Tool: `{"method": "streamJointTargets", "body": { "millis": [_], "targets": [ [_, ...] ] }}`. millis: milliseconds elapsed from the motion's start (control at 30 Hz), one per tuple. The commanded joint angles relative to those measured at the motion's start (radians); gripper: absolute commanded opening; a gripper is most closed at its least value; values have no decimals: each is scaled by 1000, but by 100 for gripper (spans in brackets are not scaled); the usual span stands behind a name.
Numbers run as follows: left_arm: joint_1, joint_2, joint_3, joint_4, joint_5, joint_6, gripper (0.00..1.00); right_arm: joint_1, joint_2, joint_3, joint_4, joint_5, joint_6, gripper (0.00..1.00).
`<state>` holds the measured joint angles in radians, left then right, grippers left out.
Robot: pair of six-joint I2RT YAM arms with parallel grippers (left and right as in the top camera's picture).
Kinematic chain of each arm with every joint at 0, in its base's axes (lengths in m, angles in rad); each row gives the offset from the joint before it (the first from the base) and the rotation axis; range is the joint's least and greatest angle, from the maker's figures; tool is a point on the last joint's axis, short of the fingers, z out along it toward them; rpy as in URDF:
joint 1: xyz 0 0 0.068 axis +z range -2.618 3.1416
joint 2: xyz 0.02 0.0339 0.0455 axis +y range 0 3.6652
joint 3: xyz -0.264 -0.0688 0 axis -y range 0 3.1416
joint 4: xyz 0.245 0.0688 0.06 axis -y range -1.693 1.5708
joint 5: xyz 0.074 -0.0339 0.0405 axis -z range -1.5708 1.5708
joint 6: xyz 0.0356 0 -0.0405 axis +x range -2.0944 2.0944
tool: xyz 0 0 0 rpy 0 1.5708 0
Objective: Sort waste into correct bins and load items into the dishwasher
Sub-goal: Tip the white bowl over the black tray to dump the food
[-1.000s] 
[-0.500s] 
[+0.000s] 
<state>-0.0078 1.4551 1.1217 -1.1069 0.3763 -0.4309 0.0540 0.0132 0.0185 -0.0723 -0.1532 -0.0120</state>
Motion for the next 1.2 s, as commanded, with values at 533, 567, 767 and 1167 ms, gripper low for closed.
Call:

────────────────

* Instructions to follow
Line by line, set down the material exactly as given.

* Answer to this task
Tool: `{"method": "streamJointTargets", "body": { "millis": [_], "targets": [ [_, ...] ] }}`. millis: milliseconds elapsed from the motion's start (control at 30 Hz), one per tuple. The commanded joint angles relative to those measured at the motion's start (radians); gripper: absolute commanded opening; a gripper is most closed at its least value; values have no decimals: each is scaled by 1000, but by 100 for gripper (spans in brackets are not scaled); the usual span stands behind a name.
Numbers run as follows: left_arm: joint_1, joint_2, joint_3, joint_4, joint_5, joint_6, gripper (0.00..1.00); right_arm: joint_1, joint_2, joint_3, joint_4, joint_5, joint_6, gripper (0.00..1.00).
`<state>` holds the measured joint angles in radians, left then right, grippers left out.
Robot: pair of six-joint I2RT YAM arms with parallel grippers (left and right as in the top camera's picture).
Kinematic chain of each arm with every joint at 0, in its base's axes (lengths in m, angles in rad); each row gives the offset from the joint before it (the first from the base) and the rotation axis; range is the joint's least and greatest angle, from the maker's figures; tool is a point on the last joint's axis, short of the fingers, z out along it toward them; rpy as in URDF:
joint 1: xyz 0 0 0.068 axis +z range -2.618 3.1416
joint 2: xyz 0.02 0.0339 0.0455 axis +y range 0 3.6652
joint 3: xyz -0.264 -0.0688 0 axis -y range 0 3.1416
joint 4: xyz 0.245 0.0688 0.06 axis -y range -1.693 1.5708
joint 5: xyz 0.074 -0.0339 0.0405 axis -z range -1.5708 1.5708
joint 6: xyz 0.0356 0 -0.0405 axis +x range -2.0944 2.0944
tool: xyz 0 0 0 rpy 0 1.5708 0
Objective: Sort waste into correct bins and load items into the dishwasher
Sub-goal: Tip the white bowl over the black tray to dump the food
[-1.000s] 
[-0.500s] 
[+0.000s] 
<state>-0.0078 1.4551 1.1217 -1.1069 0.3763 -0.4309 0.0540 0.0132 0.0185 -0.0723 -0.1532 -0.0120</state>
Motion for the next 1.2 s, as commanded, with values at 533, 567, 767 and 1167 ms, gripper low for closed.
Call:

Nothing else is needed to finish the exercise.